Prevalence of HIV infection and sexual risk behaviors among individuals having heterosexual sex in low income neighborhoods in Baltimore, MD: The BESURE study

Vivian L. Towe, Frangiscos Sifakis, Renee M. Gindi, Susan G. Sherman, Colin Flynn, Heather Hauck, David D. Celentano

Research output: Contribution to journalArticlepeer-review

Abstract

Data from the 2007 heterosexual wave at the Baltimore site of the National HIV Behavioral Surveillance System, a cross-sectional, venue-based sample survey targeting high-risk heterosexuals, are presented on risks associated with reporting unprotected sex with casual/exchange partners. Recruitment areas were 10 census tracts within Baltimore City categorized as being in the top 20% of tracts most affected by poverty and AIDS in the Baltimore-Towson metropolitan statistical area.

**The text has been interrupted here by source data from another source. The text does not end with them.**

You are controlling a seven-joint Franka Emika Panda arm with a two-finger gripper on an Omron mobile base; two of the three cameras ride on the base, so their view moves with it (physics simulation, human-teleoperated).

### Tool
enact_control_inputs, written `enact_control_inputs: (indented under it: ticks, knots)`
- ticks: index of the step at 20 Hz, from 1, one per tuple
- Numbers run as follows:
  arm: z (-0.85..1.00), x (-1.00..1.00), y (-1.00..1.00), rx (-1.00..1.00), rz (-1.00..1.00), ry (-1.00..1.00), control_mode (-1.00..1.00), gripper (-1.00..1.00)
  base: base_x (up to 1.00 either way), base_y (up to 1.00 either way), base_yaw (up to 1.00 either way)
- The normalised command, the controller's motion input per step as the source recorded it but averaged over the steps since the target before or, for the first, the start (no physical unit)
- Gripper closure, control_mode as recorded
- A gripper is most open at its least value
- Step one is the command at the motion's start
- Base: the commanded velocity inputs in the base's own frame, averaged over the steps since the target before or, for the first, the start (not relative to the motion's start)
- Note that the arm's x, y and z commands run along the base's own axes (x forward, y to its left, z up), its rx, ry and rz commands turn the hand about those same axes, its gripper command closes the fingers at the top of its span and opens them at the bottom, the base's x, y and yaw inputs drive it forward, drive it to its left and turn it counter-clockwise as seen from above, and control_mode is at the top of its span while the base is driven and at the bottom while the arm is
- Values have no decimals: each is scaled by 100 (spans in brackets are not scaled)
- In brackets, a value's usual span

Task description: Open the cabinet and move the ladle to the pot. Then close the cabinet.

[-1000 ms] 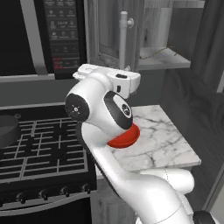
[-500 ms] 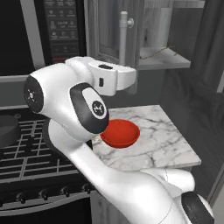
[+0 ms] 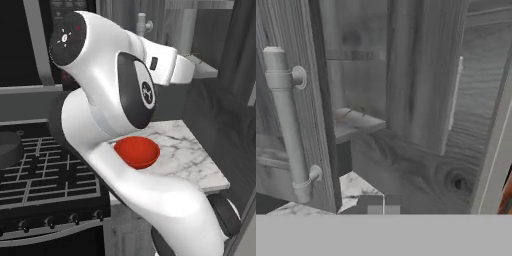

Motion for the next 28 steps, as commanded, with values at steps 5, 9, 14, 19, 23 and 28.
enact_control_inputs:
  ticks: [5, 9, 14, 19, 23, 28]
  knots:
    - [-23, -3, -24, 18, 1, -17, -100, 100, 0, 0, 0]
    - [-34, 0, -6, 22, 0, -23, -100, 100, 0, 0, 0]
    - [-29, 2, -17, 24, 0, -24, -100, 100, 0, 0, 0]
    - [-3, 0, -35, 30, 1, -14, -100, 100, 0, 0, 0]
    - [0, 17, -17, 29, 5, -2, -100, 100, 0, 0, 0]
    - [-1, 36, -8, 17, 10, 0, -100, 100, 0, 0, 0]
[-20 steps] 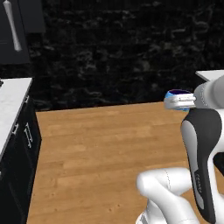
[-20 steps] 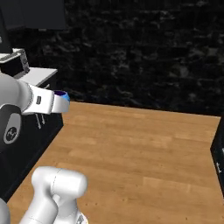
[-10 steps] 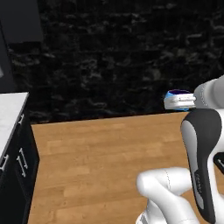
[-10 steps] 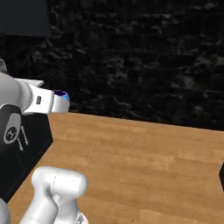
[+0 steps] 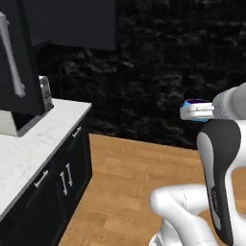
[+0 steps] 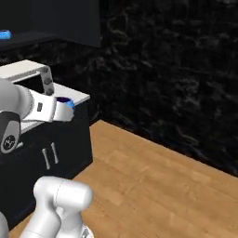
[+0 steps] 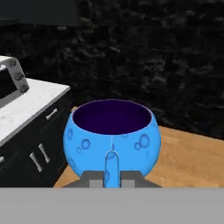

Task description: Gather all objects into one cabinet and sort the glasses and bowls to opposite sides.

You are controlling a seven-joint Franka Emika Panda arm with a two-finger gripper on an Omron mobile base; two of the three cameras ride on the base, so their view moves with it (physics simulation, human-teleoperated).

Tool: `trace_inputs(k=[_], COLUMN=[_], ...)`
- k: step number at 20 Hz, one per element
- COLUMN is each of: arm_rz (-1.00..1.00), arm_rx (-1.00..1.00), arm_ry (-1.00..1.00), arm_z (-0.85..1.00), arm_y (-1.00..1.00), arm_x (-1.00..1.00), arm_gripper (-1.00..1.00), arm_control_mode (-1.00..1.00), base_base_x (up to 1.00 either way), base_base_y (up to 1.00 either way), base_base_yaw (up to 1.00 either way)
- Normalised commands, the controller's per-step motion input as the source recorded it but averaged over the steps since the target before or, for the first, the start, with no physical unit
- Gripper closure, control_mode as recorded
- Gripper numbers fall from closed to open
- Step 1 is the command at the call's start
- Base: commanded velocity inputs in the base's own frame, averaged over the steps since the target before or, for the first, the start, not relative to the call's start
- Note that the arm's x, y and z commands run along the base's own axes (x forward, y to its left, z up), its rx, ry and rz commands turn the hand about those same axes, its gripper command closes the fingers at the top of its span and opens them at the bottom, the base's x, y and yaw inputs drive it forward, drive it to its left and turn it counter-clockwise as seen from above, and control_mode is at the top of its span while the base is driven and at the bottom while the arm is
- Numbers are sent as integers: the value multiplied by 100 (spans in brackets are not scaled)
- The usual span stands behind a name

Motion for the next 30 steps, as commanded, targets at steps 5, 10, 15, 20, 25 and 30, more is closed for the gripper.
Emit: trace_inputs(k=[5, 10, 15, 20, 25, 30], arm_rz=[0, 0, 0, 0, 0, 0], arm_rx=[0, 0, 0, 0, 0, 0], arm_ry=[0, 0, 0, 0, 0, 0], arm_z=[0, 0, 0, 0, 0, 0], arm_y=[0, 0, 0, 0, 0, 0], arm_x=[0, 0, 0, 0, 0, 0], arm_gripper=[100, 100, 100, 100, 100, 100], arm_control_mode=[100, 100, 100, 100, 100, 100], base_base_x=[90, 97, 100, 83, 39, 30], base_base_y=[0, -1, -6, -56, -80, -71], base_base_yaw=[84, 81, 76, 50, 24, 26])
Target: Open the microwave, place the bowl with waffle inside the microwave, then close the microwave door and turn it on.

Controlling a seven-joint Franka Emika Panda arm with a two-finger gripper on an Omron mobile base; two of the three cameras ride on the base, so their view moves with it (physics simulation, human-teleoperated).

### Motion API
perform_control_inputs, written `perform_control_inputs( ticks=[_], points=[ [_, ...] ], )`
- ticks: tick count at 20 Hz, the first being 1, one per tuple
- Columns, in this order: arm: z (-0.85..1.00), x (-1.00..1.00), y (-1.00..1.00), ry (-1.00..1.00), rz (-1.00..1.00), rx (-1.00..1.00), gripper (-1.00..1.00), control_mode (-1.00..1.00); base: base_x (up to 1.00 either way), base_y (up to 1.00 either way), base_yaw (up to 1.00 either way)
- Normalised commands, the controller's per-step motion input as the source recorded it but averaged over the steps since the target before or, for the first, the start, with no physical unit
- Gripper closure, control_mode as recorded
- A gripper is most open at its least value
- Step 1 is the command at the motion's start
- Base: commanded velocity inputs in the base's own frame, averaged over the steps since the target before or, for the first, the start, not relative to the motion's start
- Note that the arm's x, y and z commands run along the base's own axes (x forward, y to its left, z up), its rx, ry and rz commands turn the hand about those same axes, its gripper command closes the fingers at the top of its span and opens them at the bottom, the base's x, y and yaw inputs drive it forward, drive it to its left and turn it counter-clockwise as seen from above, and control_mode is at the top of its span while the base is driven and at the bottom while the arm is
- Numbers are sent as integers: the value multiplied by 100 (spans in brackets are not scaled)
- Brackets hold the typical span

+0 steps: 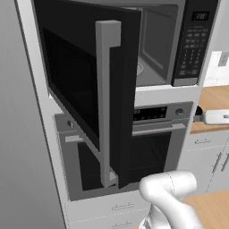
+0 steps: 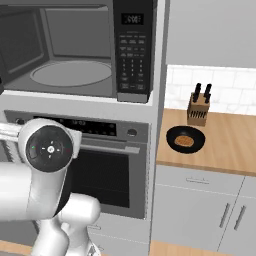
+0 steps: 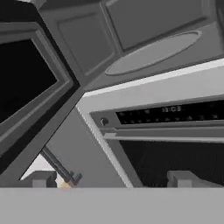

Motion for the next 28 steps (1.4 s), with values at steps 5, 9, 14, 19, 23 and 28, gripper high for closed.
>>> perform_control_inputs(
  ticks=[5, 9, 14, 19, 23, 28],
  points=[
    [-34, 28, -100, 26, -40, 7, -100, -100, 0, 0, 0],
    [-58, 36, -100, 16, -36, 5, -100, -100, 0, 0, 0],
    [-54, 47, -100, 3, -27, 1, -100, -100, 0, 0, 0],
    [-9, 29, -67, 0, -2, -3, -100, -100, 0, 0, 0],
    [-8, 11, -72, 1, 0, 0, -100, -100, 0, 0, 0],
    [-17, 39, -78, 13, 0, 0, -100, -100, 0, 0, 0]
  ],
)
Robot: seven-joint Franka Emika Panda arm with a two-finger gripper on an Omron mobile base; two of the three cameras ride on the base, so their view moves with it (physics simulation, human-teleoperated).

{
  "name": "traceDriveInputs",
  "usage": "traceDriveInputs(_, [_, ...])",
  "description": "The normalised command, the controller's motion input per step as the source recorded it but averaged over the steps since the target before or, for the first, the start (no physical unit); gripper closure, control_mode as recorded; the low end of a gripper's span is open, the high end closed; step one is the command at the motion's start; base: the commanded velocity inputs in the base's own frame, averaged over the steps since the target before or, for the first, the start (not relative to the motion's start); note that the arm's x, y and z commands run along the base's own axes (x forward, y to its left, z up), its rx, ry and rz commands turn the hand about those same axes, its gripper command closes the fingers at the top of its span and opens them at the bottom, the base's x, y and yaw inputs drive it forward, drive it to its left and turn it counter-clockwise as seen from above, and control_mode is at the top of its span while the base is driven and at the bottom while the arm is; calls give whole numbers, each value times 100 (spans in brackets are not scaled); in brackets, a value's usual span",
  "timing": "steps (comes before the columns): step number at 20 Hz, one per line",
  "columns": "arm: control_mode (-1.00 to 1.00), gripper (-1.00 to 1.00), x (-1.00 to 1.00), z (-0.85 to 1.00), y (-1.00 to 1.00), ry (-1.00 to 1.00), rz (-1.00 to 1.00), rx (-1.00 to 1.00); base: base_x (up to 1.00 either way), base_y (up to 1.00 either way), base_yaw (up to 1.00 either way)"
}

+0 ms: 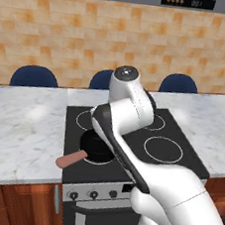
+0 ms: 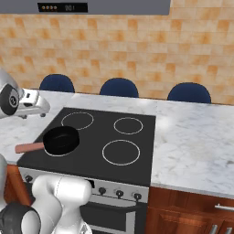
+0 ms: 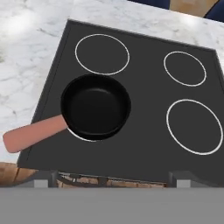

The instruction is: Turn on the front left burner of the stove.

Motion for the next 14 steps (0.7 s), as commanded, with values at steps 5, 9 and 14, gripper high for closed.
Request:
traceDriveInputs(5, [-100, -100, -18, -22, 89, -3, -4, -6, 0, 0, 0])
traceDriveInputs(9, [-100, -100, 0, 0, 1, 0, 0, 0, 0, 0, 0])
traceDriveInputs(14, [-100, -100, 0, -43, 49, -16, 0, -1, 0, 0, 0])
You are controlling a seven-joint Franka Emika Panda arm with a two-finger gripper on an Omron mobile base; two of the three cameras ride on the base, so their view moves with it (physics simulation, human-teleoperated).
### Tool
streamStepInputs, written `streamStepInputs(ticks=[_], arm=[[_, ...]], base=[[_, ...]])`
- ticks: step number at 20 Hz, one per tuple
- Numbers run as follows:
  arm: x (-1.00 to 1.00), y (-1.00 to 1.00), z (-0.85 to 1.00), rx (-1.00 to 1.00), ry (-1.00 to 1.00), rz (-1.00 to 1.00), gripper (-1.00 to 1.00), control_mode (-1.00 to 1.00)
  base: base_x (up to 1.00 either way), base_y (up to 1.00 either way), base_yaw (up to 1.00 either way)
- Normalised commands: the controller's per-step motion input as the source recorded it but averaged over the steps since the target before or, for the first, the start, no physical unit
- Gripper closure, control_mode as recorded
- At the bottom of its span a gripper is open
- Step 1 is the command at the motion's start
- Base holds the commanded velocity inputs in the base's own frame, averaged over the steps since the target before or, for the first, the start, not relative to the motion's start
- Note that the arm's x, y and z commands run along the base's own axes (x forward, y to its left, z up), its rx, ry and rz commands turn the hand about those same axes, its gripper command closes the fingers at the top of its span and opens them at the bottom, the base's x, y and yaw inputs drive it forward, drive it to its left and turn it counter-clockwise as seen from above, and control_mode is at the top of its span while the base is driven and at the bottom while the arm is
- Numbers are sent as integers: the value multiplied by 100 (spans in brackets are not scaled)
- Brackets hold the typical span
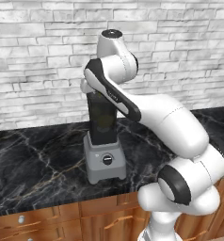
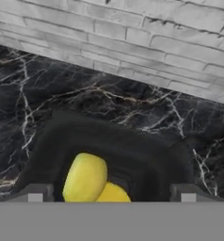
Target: Grab the lemons from the fridge, place them in the blender, close the lid, and turn on the blender to create a marinade.
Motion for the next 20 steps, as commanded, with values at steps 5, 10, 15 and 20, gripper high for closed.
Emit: streamStepInputs(ticks=[5,10,15,20], arm=[[-99,-91,13,2,-13,-14,-100,-100],[-100,-100,0,1,-1,-18,-100,-100],[-62,-100,0,2,2,-19,-100,-100],[-26,-100,-5,3,10,-15,-100,-100]], base=[[0,0,0],[0,0,0],[0,0,0],[0,0,0]])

Recruitment venues were not attended for the sole purpose of finding sexual partners. The study population was 301 men and women, aged 18-50, who reported sexual intercourse with a member of the opposite sex in the past 12 months. HIV prevalence was 3% overall. Factors independently associated with reporting sex with a casual or exchange partner in the past 12 months were homelessness, age, 4 or more sex partners during the past 12 months, concurrent sex partners in the past 12 months, binge drinking during the past 30 days, and history of sexually transmitted disease diagnoses. HIV testing results suggest that a generalized epidemic is occurring among the population having heterosexual sex in these areas. Furthermore, sexual risk behaviors were widespread in this population, suggesting that HIV prevention efforts in these geographic areas are needed.

Original languageEnglish (US)
Pages (from-to)522-528
Number of pages7
JournalJournal of acquired immune deficiency syndromes
Volume53
Issue number4
DOIs
StatePublished - Apr 2010

Keywords

  • HIV prevalence
  • High-risk heterosexuals
  • National HIV Behavioral Surveillance System
  • Venue-based sampling

ASJC Scopus subject areas

  • Infectious Diseases
  • Pharmacology (medical)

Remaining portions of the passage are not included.